Sam Newsome's The Art of the Soprano, Vol. 1 is a solo soprano saxophone outing, While not unprecedented—Steve Lacy and Evan Parker have done this before—it certainly is unusual. The straight horn all alone: no bass, no drums, no piano or guitar. Sounds lonely, and a little too sonically spare.

But no one has gone deeper into solo soprano than Newsome. The saxophonist, who honed his artist chops in trumpeter Terence Blanchard's groups on tenor sax in the early 1990s, switched to the straight horn in 1996. He has become a pioneering voice on the instrument. His second solo recording, Blue Soliloquy (Self Published, 2009) met with a wide critical acclaim. Art of the Soprano, Vol. 1 is even better, with its focus on three separate suites, and the increased use of Newsome's incorporation of a variety of unusual technniques, including multiphonics, the ringingly percussive "slap tonguing," circular breathing, Middle Eastern lines, and the blowing of the horn onto the strings of a piano to create long, subtle sustaining tones that act as a sort of enhanced silence behind the soprano sound.

The three suites are saxophone legend John Coltrane's A Love Supreme (Impulse!, 1965) (and it takes some nerve to tackle that one); a three-tune Duke Ellington medley; and Newsome's own "Soprano de Africana." Newsome wisely shuffled the sections of the suites, beginning with Ellingtons's "In a Mellowtone," moving into his haunting "Burkino Faso," from "Soprano de Africana," then to "Part 1" of Coltrane's masterpiece, "Acknowledgment."

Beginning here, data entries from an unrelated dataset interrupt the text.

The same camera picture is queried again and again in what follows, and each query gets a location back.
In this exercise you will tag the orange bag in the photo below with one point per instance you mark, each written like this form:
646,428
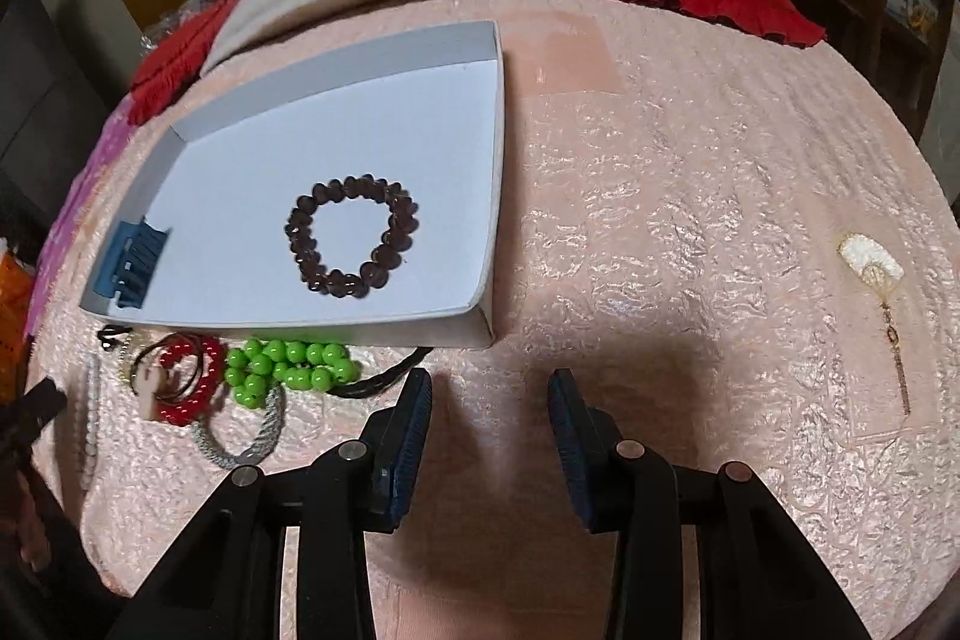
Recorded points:
15,295

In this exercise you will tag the purple patterned cloth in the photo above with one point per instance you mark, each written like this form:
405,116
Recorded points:
67,220

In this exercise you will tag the white shallow cardboard tray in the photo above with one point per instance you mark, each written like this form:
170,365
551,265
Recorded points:
300,123

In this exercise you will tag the pink textured blanket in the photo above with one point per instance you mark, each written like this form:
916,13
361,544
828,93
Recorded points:
675,197

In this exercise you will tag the blue hair claw clip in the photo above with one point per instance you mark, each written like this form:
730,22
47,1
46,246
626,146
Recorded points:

The mix of the familiar and Newsome's originals blend into innovative statement, with the voice of a soprano saxophone that very often doesn't sound like a soprano saxophone at all in the traditional sense. Newsome shifts from "car-horn-in-an-echoing-tunnel" blowing that segues into an electro-industrial percussive resonance on Coltrane's "Acknowledgement," to the flute-like shimmer that introduces Ellington's "In a Sentimental Mood," along with the marimba-esque clunking that announces the saxophonist's own "Zulu Witch Doctor."

These are strange sounds, put together into a strangely compelling program—highly original and oddly gorgeous.

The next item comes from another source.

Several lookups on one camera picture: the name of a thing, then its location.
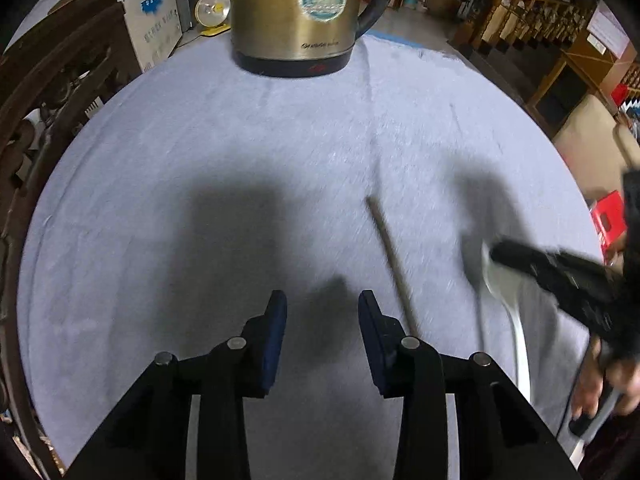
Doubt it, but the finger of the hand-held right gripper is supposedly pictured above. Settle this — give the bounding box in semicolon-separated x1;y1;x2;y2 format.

Track Listing: The Ellington Medley: In a Mellow Tone; Soprano de Aficana: Burkino Faso; A Love Supreme: Acknowledgement; Soprano de Africana: Sub Saharan Dialogue; The Ellington Medley: In a Sentimental Mood; Soprano de Afriacana: Zulu Witch Doctor; A Love Supreme: Resolution; The Ellington Medley: Caravan; Soprano de Africana: Fela!; A Love Supreme: Pursuance; A Love Supreme: Psalm.

Personnel: Sam Newsome: soprano saxophone.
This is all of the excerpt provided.